5. How did you get to be so awesome?
I read a how-to book.
6. Where were you ten years ago, and what do you know now that you wish you knew back then?
Let's see...ten years ago, I was living with a horrible step-family that made me do all sorts of inane chores and punished me for the slightest thing. No, I'm not quoting Cinderella, this actually happened. I wish I'd known that I only had to spend four years in that house, because living there sent me into this horrible depression that I was going to have to deal with that family for the rest of my life. Now, since my father divorced that horrible woman, I never have to see them except on the odd chance I run into them when I go back to my hometown.
7. If the human race vanished tomorrow, leaving only you and one other person to keep you company, who would you want that person to be?
Mel Brooks. No, we couldn't repopulate the planet, but he's one of my biggest idols, and even though he won't live all that much longer, I'd love to just pick his brain and hear his stories.

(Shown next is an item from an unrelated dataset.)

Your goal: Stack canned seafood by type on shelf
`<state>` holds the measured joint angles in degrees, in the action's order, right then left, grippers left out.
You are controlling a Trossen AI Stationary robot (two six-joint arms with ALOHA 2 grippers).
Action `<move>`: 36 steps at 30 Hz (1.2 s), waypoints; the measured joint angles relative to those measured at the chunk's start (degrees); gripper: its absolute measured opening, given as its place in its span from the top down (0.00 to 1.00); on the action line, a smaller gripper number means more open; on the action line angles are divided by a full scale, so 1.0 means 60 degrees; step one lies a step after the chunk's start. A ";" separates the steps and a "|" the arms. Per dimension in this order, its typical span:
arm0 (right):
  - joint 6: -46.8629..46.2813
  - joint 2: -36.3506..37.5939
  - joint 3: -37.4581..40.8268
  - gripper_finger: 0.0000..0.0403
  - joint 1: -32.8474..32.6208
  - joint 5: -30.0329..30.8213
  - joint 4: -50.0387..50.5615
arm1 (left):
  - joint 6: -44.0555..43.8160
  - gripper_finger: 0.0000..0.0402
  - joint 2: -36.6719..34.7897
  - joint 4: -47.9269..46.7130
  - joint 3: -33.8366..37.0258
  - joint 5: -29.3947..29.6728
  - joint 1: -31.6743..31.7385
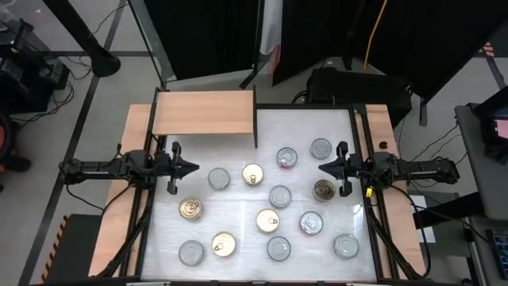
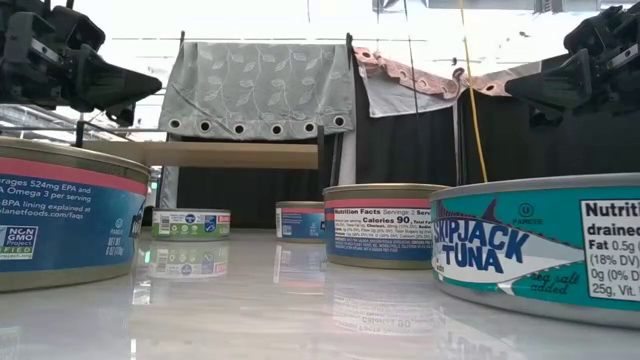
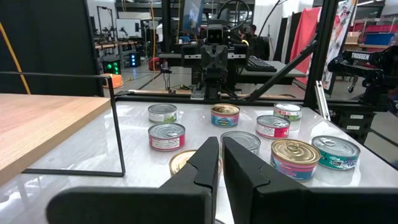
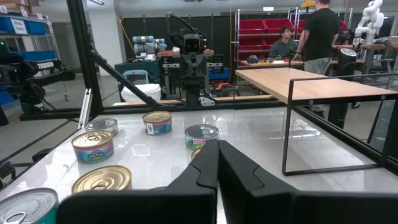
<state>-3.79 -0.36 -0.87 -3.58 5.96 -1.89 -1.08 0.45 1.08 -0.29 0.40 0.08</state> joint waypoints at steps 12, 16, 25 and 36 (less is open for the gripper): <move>-0.0001 0.0001 -0.0001 1.00 -0.0003 0.0000 0.0000 | 0.0000 0.93 0.0003 -0.0003 -0.0001 0.0003 0.0003; 0.0000 0.0000 -0.0003 1.00 -0.0002 0.0000 0.0000 | 0.0000 0.93 0.0001 -0.0001 0.0002 0.0000 -0.0001; 0.0000 0.0003 0.0000 1.00 -0.0003 0.0000 0.0000 | 0.0000 0.93 0.0001 0.0000 0.0002 0.0002 0.0001; -0.0003 -0.0001 0.0001 1.00 -0.0003 0.0000 0.0000 | 0.0248 0.93 -0.0001 0.0316 -0.0001 0.0007 -0.0001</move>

8. Who is one person who died before you were born that you'd most like to speak with?
Nikola Tesla. Need I explain?
9. When your life comes to an end, how do you want to be remembered/what do you want to be remembered for?
I want to be remembered for either taking over a country (presumably by being elected, though amassing a large stockpile of weapons and doing it by force could be fun), or by writing stories of equal popularity and genre to Terry Pratchett and Isaac Asimov.

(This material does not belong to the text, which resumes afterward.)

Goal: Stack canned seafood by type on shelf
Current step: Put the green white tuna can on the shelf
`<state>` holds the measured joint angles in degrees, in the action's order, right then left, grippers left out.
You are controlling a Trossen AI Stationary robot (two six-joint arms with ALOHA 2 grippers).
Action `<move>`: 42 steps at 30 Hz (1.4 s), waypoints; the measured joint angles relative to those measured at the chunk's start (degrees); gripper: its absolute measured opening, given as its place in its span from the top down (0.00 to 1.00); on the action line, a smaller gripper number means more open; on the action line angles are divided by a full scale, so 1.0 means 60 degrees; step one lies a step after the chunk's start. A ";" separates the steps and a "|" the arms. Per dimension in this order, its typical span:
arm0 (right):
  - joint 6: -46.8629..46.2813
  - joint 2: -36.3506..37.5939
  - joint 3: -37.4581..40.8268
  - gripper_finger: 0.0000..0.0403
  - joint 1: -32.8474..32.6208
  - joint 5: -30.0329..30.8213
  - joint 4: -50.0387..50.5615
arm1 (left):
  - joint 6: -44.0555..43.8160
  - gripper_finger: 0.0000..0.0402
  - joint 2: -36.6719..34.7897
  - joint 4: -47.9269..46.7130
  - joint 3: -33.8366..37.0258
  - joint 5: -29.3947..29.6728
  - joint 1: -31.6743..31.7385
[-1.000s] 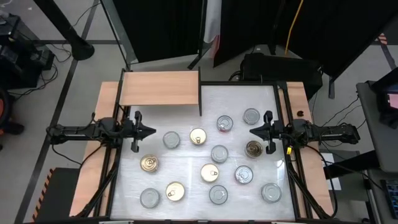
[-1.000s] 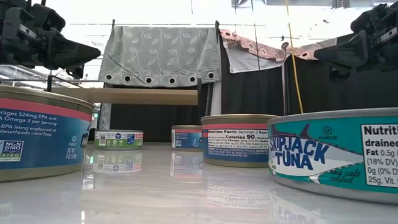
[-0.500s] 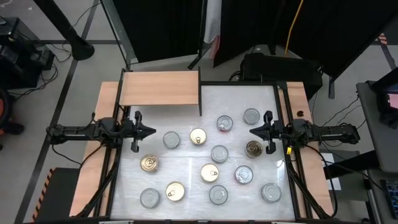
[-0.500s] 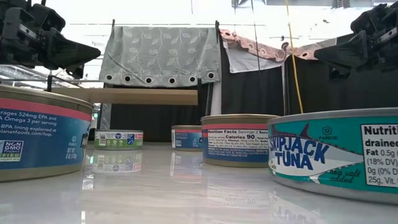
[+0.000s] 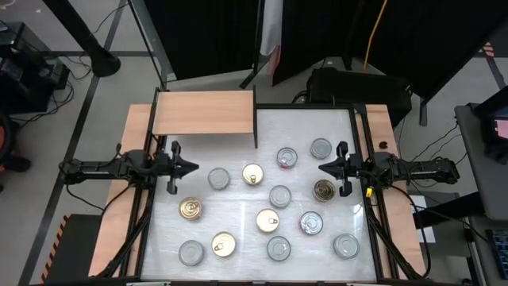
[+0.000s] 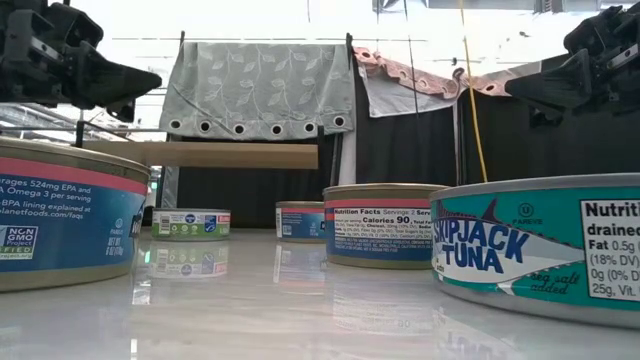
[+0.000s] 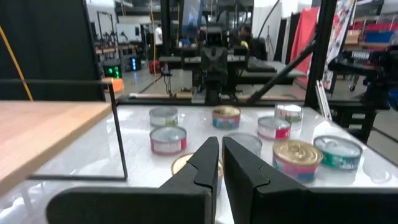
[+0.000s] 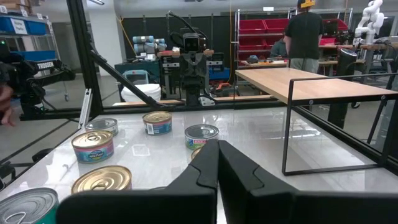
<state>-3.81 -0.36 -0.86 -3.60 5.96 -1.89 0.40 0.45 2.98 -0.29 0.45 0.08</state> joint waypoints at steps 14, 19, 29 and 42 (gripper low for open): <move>0.0003 0.0000 -0.0003 1.00 0.0003 0.0000 -0.0001 | 0.1022 0.93 0.0000 0.2236 -0.0109 0.1785 0.0004; 0.0003 0.0000 0.0000 1.00 0.0000 0.0000 -0.0001 | 0.1183 0.93 0.0539 0.0700 -0.2264 0.2473 0.0004; 0.0004 0.0000 -0.0004 1.00 0.0000 0.0000 -0.0001 | 0.1497 0.93 0.5253 -0.3590 -1.0683 0.2805 0.0004; 0.0000 -0.0004 -0.0002 1.00 0.0002 0.0000 -0.0001 | 0.0246 0.93 1.0989 -0.7133 -1.8582 0.1230 -0.0171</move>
<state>-3.81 -0.38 -0.87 -3.59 5.96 -1.89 1.88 66.39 -39.82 -111.79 7.83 -0.95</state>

10. Ga! These questions have taken a turn for the depressing! Quick, what is your favorite lolcat!? (Bonus cookies for posting a pic.)
11. What super-power would you want to use to stop Godzilla if he was attacking where you live?

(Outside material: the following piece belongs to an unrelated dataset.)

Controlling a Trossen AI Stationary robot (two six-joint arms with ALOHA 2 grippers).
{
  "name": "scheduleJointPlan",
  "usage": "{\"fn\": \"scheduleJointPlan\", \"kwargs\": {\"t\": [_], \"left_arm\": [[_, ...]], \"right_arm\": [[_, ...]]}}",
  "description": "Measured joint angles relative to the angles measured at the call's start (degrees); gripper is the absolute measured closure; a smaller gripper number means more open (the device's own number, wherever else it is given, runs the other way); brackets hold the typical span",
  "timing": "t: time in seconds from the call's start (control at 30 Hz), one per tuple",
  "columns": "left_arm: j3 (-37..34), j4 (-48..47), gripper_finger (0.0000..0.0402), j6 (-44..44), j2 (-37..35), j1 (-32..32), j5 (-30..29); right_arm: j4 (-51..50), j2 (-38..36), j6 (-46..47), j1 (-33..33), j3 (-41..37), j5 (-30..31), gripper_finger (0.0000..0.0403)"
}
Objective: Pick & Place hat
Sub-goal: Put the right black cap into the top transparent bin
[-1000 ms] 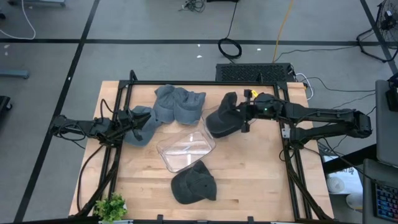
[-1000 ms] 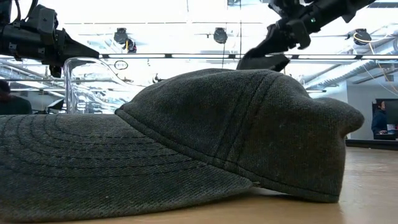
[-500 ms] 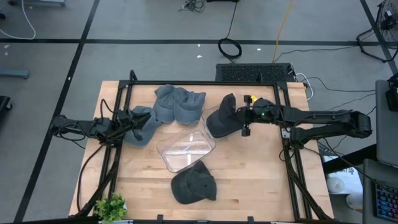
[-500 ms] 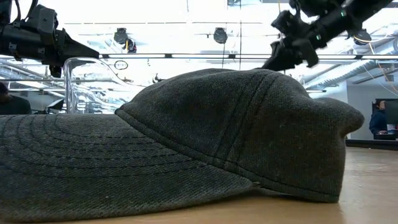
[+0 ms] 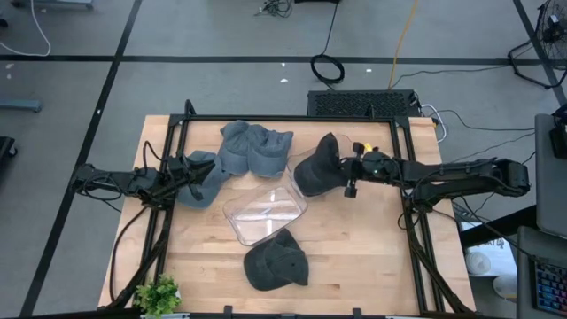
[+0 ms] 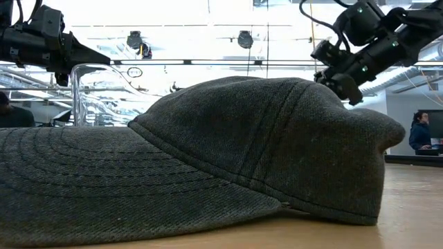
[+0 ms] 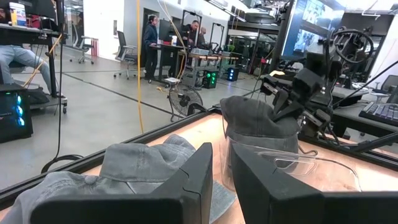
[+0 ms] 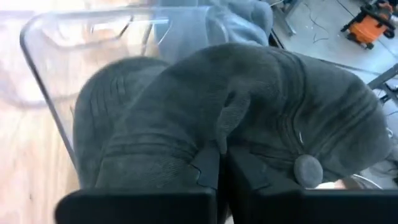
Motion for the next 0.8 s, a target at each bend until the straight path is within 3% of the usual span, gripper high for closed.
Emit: {"fn": "scheduleJointPlan", "kwargs": {"t": [0.27,0.53,0.67,0.8], "left_arm": [[0.0,0.0,0.0334,0.0,0.0,0.0,0.0],[0.0,0.0,0.0334,0.0,0.0,0.0,0.0],[0.0,0.0,0.0334,0.0,0.0,0.0,0.0],[0.0,0.0,0.0334,0.0,0.0,0.0,0.0]], "right_arm": [[10.0,-1.8,4.5,1.7,0.0,-1.2,0.0274],[12.0,-7.9,8.4,1.8,0.7,4.4,0.0161],[4.5,-8.2,12.9,3.3,6.7,3.2,0.0169],[-12.6,-4.2,13.9,6.2,17.6,1.6,0.0237]]}}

Ice-beam. Freeze Godzilla, leave him for another generation to deal with.
12. Beards or babies?
13. Have you ever made up a word? If so, what is that word and what is its definition?
Portmemeteau - when one mashes two memes together. Example: What is this I don't even I am twelve.
14. Define the following word: whiloplenulent?
The act of displaying excessive levels of cromulence.
15. What's an old-fashioned song or short schmaltzy bit of poetry that's stuck in your head?
"Maybe" by The Ink Spots. Also, I find it strange that schmaltzy became an adjective for things, given that schmaltz is the Yiddish word for chicken fat.
16. Favorite mythological monster?
Minotaur. 'nuff said.
17. Enough of this! I am your arch-nemesis! Where will we fight our final, climactic battle?
Center of New York City, with all traffic closed. The battle would involve tanks.
18. In #17, above, did you defeat me? If so, how?
Assuming I can fake you out and make you drive into the Hudson River somehow, yes.
19. Do you prefer the silly questions or the serious ones?
Silly, of course.
20. Why did you decide to submit yourself to these torturous, probing questions?
I feel like I'm not an active enough member of The Playground, so I want people to know that I'm totally here and like talking to them and I swear I won't kill them more than once.